:: What this task involves ::
Lines in the listing below may contain the word "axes". State how many do, and nothing more.

• • •

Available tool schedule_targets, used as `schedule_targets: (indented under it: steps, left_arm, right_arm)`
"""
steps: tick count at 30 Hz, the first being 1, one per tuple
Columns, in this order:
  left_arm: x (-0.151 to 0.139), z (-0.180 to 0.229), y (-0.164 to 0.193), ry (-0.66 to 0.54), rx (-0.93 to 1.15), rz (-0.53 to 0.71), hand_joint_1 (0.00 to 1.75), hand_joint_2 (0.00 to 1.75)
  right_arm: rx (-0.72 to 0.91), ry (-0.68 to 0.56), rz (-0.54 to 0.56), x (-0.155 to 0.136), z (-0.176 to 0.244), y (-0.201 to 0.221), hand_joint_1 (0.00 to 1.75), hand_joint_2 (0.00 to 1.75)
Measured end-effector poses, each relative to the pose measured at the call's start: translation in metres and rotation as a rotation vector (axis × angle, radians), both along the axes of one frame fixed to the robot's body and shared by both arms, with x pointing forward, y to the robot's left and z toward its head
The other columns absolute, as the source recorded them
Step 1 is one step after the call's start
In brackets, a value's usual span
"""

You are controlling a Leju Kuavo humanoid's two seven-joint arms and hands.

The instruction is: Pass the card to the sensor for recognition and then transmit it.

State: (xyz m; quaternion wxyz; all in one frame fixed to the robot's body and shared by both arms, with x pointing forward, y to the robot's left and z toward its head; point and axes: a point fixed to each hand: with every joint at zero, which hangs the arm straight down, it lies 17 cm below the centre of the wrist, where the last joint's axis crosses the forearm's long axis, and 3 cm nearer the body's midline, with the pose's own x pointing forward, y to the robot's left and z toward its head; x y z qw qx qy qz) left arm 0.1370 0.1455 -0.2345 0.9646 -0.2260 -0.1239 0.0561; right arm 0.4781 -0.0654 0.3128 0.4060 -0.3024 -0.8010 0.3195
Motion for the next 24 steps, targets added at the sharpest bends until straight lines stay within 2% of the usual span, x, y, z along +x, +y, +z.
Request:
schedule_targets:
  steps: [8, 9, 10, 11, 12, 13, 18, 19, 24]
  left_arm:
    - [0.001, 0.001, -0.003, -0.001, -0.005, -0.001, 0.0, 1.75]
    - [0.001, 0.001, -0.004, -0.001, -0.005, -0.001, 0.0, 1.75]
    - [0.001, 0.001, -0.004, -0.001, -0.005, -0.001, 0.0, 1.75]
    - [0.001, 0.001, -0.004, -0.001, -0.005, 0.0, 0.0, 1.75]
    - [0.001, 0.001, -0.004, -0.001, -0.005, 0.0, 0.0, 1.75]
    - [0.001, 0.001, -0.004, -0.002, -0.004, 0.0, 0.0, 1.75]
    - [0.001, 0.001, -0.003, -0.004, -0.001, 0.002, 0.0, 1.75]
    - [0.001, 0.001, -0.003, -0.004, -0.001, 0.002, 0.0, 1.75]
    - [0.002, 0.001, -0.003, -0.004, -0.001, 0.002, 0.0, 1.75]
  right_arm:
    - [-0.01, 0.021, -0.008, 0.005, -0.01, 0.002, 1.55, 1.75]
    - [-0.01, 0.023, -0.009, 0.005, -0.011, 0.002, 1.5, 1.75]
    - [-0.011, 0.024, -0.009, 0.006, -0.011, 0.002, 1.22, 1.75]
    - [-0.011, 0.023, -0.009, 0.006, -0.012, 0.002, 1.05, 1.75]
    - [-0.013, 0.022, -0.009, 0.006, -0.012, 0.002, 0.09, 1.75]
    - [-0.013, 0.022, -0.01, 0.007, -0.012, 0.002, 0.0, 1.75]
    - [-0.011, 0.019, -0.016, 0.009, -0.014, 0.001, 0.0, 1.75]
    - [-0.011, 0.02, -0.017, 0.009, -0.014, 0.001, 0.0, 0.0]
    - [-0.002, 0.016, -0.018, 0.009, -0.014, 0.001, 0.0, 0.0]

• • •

:: Response to this exercise ::
2